→ **What is required**:
Transcribe the listing word for word.

(Data section begins)

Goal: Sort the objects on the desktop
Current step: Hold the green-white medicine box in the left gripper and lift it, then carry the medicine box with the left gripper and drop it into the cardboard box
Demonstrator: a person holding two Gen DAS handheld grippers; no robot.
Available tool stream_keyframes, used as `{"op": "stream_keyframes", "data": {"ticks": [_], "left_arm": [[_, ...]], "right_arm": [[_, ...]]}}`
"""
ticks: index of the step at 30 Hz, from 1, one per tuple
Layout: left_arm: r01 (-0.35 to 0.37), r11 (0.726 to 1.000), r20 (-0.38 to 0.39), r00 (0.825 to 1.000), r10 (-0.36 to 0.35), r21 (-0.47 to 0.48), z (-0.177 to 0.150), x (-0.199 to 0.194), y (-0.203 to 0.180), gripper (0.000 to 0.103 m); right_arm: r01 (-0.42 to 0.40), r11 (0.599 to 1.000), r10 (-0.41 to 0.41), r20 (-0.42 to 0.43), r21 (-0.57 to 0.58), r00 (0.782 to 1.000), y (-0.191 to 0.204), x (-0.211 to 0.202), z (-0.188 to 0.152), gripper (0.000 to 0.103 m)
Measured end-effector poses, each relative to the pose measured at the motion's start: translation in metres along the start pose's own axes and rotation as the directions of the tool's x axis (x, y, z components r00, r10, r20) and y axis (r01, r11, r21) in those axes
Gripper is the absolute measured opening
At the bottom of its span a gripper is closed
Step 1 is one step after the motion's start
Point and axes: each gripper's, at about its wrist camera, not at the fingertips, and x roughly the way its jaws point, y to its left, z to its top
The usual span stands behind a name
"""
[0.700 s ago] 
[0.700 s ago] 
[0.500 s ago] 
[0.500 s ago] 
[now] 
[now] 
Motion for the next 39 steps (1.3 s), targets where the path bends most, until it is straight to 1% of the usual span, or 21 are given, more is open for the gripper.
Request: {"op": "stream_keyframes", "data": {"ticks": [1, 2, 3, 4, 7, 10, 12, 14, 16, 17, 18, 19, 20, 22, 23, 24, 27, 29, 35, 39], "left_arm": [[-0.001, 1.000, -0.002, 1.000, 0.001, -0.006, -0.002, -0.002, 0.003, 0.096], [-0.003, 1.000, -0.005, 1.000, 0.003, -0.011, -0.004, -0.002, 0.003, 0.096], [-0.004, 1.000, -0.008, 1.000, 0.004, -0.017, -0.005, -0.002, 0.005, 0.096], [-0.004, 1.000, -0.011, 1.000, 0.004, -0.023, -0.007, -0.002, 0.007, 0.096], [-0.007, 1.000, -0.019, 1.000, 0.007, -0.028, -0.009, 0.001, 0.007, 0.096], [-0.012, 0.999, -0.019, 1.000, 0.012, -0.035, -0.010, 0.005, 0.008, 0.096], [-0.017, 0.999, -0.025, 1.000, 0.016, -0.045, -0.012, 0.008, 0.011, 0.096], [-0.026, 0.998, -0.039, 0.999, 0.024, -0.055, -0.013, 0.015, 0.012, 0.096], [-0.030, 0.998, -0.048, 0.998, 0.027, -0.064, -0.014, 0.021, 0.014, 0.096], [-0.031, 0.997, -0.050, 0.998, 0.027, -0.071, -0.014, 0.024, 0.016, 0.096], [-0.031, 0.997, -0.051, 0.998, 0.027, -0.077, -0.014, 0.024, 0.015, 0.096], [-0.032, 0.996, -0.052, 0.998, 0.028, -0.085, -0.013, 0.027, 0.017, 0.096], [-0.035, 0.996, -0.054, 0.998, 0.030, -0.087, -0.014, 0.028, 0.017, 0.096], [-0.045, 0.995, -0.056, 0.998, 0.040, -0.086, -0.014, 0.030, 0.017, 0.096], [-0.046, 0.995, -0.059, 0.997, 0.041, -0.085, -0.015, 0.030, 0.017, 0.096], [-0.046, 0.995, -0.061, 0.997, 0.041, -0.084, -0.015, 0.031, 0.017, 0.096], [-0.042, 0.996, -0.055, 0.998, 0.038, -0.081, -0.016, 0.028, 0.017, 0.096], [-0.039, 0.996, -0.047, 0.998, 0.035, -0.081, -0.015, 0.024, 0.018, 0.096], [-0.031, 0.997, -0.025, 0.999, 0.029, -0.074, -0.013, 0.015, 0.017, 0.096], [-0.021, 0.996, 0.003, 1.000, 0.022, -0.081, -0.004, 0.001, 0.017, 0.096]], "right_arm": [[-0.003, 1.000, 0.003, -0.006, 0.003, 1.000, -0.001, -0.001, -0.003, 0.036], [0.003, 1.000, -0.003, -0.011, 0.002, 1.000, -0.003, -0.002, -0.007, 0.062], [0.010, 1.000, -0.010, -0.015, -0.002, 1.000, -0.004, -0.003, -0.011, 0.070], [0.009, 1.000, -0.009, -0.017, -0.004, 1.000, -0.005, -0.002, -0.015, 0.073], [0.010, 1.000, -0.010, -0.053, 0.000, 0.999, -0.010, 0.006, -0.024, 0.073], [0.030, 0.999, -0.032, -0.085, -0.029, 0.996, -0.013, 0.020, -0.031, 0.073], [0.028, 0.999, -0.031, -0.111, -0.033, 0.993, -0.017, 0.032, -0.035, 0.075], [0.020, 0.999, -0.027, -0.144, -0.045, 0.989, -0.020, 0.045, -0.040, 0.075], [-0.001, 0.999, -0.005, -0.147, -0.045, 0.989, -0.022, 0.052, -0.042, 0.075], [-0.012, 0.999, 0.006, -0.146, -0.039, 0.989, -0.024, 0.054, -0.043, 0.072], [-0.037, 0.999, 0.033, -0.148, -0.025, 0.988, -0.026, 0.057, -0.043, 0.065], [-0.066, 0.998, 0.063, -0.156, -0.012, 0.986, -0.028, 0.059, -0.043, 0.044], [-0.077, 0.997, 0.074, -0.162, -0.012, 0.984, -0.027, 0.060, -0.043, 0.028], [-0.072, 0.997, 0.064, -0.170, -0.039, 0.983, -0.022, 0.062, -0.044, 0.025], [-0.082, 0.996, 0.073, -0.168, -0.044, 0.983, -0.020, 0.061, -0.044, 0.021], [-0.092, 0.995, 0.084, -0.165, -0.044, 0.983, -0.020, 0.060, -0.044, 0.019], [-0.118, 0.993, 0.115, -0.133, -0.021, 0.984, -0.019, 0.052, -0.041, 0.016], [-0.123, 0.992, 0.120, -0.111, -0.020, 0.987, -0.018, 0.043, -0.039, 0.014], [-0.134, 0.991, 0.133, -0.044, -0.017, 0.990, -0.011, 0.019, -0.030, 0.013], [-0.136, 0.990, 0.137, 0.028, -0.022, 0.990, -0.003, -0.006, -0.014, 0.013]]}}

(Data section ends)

→ **Written response**:
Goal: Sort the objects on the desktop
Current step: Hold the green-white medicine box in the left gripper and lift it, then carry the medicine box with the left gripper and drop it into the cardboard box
Demonstrator: a person holding two Gen DAS handheld grippers; no robot.
Available tool stream_keyframes, used as `{"op": "stream_keyframes", "data": {"ticks": [_], "left_arm": [[_, ...]], "right_arm": [[_, ...]]}}`
"""
ticks: index of the step at 30 Hz, from 1, one per tuple
Layout: left_arm: r01 (-0.35 to 0.37), r11 (0.726 to 1.000), r20 (-0.38 to 0.39), r00 (0.825 to 1.000), r10 (-0.36 to 0.35), r21 (-0.47 to 0.48), z (-0.177 to 0.150), x (-0.199 to 0.194), y (-0.203 to 0.180), gripper (0.000 to 0.103 m); right_arm: r01 (-0.42 to 0.40), r11 (0.599 to 1.000), r10 (-0.41 to 0.41), r20 (-0.42 to 0.43), r21 (-0.57 to 0.58), r00 (0.782 to 1.000), y (-0.191 to 0.204), x (-0.211 to 0.202), z (-0.188 to 0.152), gripper (0.000 to 0.103 m)
Measured end-effector poses, each relative to the pose measured at the motion's start: translation in metres along the start pose's own axes and rotation as the directions of the tool's x axis (x, y, z components r00, r10, r20) and y axis (r01, r11, r21) in those axes
Gripper is the absolute measured opening
At the bottom of its span a gripper is closed
Step 1 is one step after the motion's start
Point and axes: each gripper's, at about its wrist camera, not at the fingertips, and x roughly the way its jaws point, y to its left, z to its top
The usual span stands behind a name
"""
[0.700 s ago] 
[0.700 s ago] 
[0.500 s ago] 
[0.500 s ago] 
[now] 
[now] 
Motion for the next 39 steps (1.3 s), targets where the path bends most, until it is straight to 1% of the usual span, or 21 are given, more is open for the gripper.
Request: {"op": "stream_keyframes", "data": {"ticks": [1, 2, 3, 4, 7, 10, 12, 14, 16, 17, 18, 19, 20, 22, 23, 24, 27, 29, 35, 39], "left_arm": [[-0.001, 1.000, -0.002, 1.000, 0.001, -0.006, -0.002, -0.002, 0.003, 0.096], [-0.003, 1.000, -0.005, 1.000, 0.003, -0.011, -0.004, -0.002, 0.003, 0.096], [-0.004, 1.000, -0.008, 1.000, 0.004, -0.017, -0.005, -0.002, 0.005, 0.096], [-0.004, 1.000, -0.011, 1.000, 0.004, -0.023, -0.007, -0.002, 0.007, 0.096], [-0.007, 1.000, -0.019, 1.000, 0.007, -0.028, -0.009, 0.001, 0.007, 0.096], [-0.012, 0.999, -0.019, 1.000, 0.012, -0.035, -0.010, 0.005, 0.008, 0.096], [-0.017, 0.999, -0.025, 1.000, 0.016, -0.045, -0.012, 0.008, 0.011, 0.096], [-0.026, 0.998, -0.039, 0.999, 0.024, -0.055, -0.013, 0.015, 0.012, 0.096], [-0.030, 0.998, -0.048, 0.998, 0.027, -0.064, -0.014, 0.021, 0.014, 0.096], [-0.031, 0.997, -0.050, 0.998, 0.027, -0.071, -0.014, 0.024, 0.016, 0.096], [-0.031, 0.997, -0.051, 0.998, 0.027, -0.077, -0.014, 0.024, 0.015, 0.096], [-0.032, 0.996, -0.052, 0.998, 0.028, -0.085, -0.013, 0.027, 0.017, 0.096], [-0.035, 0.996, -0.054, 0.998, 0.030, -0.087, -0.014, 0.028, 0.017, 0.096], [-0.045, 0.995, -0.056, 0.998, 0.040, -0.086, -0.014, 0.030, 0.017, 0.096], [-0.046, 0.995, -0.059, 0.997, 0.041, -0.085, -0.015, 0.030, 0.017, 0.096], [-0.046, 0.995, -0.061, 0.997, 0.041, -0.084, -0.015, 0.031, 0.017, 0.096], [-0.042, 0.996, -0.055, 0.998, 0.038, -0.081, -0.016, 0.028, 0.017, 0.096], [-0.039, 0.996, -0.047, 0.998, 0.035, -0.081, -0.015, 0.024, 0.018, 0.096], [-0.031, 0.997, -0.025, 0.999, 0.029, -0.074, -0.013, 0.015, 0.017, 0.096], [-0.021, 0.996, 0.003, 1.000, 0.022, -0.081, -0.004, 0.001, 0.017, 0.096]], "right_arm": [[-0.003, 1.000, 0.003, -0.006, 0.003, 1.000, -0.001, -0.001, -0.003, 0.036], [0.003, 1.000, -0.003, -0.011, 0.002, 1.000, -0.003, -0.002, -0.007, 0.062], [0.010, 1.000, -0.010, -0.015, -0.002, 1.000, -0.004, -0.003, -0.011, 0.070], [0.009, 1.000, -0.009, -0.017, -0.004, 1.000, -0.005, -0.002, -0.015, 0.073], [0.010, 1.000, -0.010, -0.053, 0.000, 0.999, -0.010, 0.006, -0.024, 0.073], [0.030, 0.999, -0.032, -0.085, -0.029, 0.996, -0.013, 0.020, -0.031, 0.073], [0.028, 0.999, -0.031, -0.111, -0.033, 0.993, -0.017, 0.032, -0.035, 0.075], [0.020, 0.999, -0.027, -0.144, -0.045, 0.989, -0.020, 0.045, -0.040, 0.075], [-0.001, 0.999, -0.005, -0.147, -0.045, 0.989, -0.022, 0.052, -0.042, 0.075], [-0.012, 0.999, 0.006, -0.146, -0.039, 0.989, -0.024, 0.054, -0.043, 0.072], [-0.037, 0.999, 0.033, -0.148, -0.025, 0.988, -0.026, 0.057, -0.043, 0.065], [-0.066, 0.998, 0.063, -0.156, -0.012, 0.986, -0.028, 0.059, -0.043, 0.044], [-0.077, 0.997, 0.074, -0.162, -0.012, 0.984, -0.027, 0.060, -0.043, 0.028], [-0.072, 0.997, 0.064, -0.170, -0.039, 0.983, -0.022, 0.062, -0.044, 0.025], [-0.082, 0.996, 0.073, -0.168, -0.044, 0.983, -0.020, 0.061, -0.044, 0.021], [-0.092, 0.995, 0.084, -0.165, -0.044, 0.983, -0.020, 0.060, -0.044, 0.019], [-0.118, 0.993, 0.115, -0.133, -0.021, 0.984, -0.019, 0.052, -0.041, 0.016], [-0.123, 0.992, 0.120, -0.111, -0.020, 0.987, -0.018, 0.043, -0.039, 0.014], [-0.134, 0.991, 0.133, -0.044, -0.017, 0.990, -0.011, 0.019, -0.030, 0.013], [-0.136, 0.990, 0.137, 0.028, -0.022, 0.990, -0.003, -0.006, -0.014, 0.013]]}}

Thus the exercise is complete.